A Mission to Help Babies Gain Weight
Adventist nutritional center saves lives.
Three simple brick buildings opened as a memorial to the 4-year-old son of U.S. missionaries in a village in Chad. In just a few months the Béré Adventist Nutrition Training Center has saved the lives of more than 50 malnourished children. In the process it has opened the door to sharing the Adventist message in nearby villages.
Twice a week the nutrition center, as it is known, provides parents of malnourished children with a daily milk formula and a multivitamin to supplement the children’s normal diet.
The children, typically between 6 months and 2 years old, are weighed and measured with the help of Phillip, a soft-spoken Chadian worker with a good-natured grin. Then the center’s registered dietitian, Sarah Macomber, based on the child’s individual caloric needs, calculates a specific formula to give them each day for the coming week.
“It’s so clear that God is working here when we see babies gaining weight every week despite the difficult living conditions they face,” said Macomber, who moved to Chad from Centerville, Ohio, in November 2013. She is one of three U.S. missionaries running the center full-time.

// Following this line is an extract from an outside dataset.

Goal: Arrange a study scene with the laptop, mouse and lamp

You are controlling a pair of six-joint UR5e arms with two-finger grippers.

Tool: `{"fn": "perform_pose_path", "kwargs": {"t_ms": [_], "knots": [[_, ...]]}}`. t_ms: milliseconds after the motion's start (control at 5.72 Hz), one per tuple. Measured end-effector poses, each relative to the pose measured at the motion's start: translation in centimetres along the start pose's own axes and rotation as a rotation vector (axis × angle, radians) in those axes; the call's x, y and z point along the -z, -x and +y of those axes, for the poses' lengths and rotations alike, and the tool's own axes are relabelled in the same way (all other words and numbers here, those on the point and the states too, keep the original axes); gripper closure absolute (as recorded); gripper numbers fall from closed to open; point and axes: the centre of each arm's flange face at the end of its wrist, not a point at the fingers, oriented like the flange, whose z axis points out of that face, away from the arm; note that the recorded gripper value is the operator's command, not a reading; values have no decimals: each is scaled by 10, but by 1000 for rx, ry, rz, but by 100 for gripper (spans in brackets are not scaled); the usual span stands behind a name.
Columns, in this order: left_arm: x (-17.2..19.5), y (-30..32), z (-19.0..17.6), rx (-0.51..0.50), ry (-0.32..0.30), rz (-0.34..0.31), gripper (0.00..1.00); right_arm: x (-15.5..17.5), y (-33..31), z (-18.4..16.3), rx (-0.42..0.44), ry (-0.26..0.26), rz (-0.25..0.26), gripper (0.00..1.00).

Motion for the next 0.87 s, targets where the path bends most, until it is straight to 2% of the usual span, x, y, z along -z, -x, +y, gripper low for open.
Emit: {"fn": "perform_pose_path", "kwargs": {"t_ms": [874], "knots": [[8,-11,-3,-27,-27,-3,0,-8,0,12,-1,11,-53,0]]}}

The missionaries—who provide free health education, plant a market garden, and survive without electricity or home comforts—seek to meet the needs of a community where two in five children under the age of 5 suffer from chronic or severe acute malnutrition, a problem that gives Chad one of the highest child mortality rates in the world. Many local families survive as subsistence farmers, relying on their harvest to carry them through a dry season until rain returns. Food availability is often stretched to its limit.
One 8-year-old girl traveled 16 miles (26 kilometers) to enroll in the program at Béré, a town of about 60,000 people located eight to 12 hours by car, depending on the season, from Chad’s capital, N’Djamena. Her weight was a meager 32 pounds (14.4 kilograms) when she arrived. Her father had to carry her because she did not have the strength to walk. After a week of treatment she walked in on her own to get weighed.
“She gained two and a half kilograms in one week!” Macomber said of the six-pound gain.
The center was originally created by Gary and Wendy Roberts as a memorial to their 4-year-old son, Kaleb, who died of malaria in 2009. They managed it until summer 2014, when, at the request of the General Conference, they moved to Indonesia. Mike Kelly and wife, Chris McClure, a couple from Tillamook, Oregon, entered as codirectors in the fall.
Since its official reopening, the center has helped more than 200 mothers, and more than 50 children have graduated from the program after reaching a normal weight. Graduates receive a knit hat as a gift from donors in the United States.
Not all children manage to improve, however. “Sometimes they just come too late,” said codirector Chris McClure, a specialist in early childhood development. “One family that lost a child was so thankful for the staff’s efforts that they gave the center a chicken in appreciation.”
The center’s influence has opened the door to the gospel in a nearby village. When the village chief’s daughter came to the center for help, there was no Adventist presence in her home village. Afterward, when a Bible worker went to share with the village, many villagers were impressed by the care she had received and were ready to hear what he had to say. A congregation blossomed, and the district pastor is preparing to form a full-fledged church.
The center operates on a budget of about US$2 per day per baby, which falls between $800 per month during slow seasons and $2,000 per month at peak malaria periods. Funds come through donations to the staff’s home churches and Adventist Health International. A market garden has been created to offset a portion of the costs.
Staff members, working with the nearby Béré Adventist Hospital and Project 21, a local health program run by two Loma Linda University graduates, have begun providing health education and health screenings in outlying villages through mobile clinics.
“We don’t want to wait until they come to us,” said codirector Mike Kelly, a nurse with more than 40 years’ experience. “We want to go to them like Jesus did.” ~
David Macomber is a mission pilot for various Adventist projects in Chad. He is married to Sarah, the program’s dietitian.